Soaring temperatures also pose risks for individuals on certain medications, especially older adults. Medications like heart medications, antidepressants, antipsychotics, ADHD medications, and antihistamines can affect an individual’s heat tolerance and increase the risk of heat stroke. Additionally, some medications can cause dehydration and make the skin more susceptible to sunburn and rashes. It is crucial for individuals to be aware of these interactions and take necessary precautions.

Gastrointestinal Illness

Leaving food in hot cars or outside in the heat can cause it to spoil much faster than usual, leading to gastrointestinal illness. Patients have been treated for vomiting and severe diarrhea that can be traced back to spoiled food. It is important to properly store food to avoid such issues.

Preterm Birth

Pregnant women need to take extra precautions during the hot summer months. Exposure to high temperatures, even in the early stages of pregnancy, is associated with increased risks of premature birth and stillbirth. Pregnant women are more likely to experience heat-related illnesses sooner than non-pregnant women, as their bodies work harder to cool themselves down and they are more prone to dehydration. Limiting outdoor activities and staying hydrated are important steps for pregnant women to take.

Sleep Issues

Experts have observed an increase in individuals experiencing insomnia and anxiety dreams due to the record heat. High temperatures in the bedroom can disrupt natural temperature fluctuations in the brain and body, making it difficult to fall asleep and interrupting rest throughout the night. This can have negative effects on daytime mood and lead to increased stress. Keeping the bedroom dark and cool at around 65°F is recommended to improve sleep quality.

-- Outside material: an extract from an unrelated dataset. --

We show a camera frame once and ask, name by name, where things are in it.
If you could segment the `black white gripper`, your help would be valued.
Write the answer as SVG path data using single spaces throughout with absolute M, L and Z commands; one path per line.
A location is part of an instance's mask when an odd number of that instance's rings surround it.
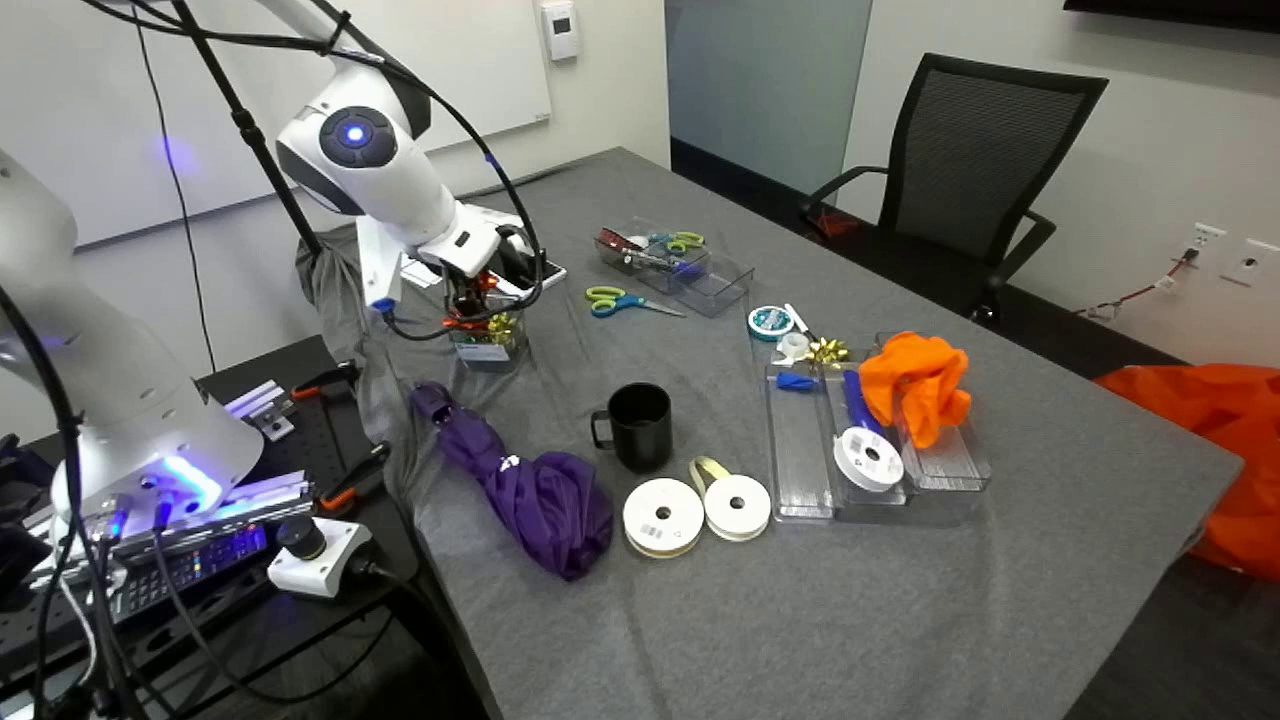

The rising temperatures in South Florida have resulted in a surge of heat-related illnesses and injuries. Patients are seeking medical attention for various issues such as muscle cramping, rashes, burns, kidney stones, and medication reactions. Pregnant women need to be especially cautious, as high temperatures can increase the risk of preterm birth and stillbirth. It is crucial for individuals to stay hydrated, protect their skin from the sun, and take necessary precautions to avoid heat-related health risks.